- **WORK REQUIRED**: List, from the lines below, each one with "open" in it.

- **DATA EXCERPT**:
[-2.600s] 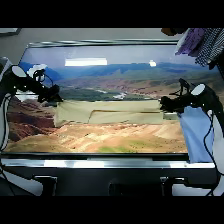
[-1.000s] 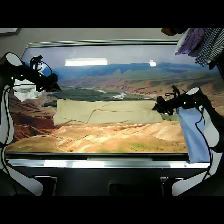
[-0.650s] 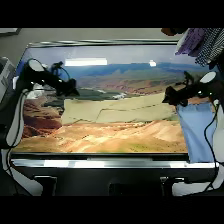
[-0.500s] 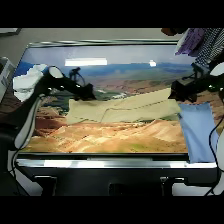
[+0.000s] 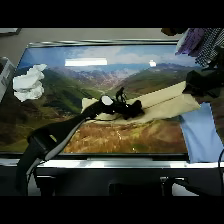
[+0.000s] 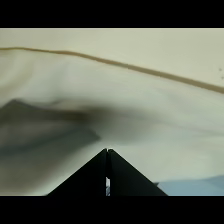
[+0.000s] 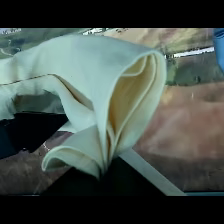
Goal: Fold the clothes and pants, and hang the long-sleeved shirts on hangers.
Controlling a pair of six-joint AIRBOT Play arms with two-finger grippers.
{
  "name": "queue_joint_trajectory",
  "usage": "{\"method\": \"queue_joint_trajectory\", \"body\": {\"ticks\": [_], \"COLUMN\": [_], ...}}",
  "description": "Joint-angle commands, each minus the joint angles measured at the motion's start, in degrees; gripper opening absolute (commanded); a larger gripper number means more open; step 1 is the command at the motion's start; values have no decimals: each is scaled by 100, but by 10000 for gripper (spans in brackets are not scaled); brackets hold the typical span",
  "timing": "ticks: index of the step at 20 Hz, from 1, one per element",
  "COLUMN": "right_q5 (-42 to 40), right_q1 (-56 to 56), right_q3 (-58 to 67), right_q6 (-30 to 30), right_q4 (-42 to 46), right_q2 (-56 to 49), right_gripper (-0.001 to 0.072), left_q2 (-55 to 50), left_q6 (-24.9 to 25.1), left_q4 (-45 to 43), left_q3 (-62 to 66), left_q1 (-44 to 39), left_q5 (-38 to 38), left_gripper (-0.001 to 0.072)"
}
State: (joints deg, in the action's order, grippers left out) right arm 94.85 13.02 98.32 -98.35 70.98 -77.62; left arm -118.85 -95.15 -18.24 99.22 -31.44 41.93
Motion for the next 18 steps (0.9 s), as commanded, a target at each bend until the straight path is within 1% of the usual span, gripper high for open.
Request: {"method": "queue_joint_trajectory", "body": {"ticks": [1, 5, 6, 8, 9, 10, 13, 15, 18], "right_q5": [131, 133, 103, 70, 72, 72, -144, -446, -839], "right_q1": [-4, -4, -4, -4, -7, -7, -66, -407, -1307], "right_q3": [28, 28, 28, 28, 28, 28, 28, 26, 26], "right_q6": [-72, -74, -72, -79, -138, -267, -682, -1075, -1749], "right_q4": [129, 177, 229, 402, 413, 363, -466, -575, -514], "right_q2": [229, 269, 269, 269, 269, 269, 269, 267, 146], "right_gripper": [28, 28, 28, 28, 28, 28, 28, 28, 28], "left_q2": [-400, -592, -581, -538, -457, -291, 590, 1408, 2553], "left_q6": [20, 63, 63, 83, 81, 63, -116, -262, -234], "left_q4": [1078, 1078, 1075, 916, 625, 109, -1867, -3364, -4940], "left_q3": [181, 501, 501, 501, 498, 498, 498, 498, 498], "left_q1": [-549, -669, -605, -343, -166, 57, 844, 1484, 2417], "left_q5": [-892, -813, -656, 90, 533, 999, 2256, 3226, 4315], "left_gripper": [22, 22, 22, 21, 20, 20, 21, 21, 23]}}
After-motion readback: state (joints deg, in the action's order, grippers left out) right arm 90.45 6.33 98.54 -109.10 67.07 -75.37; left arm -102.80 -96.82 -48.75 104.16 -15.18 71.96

- **THE ANSWER**:
  "description": "Joint-angle commands, each minus the joint angles measured at the motion's start, in degrees; gripper opening absolute (commanded); a larger gripper number means more open; step 1 is the command at the motion's start; values have no decimals: each is scaled by 100, but by 10000 for gripper (spans in brackets are not scaled); brackets hold the typical span",
Motion for the next 18 steps (0.9 s), as commanded, a target at each bend until the straight path is within 1% of the usual span, gripper high for open.

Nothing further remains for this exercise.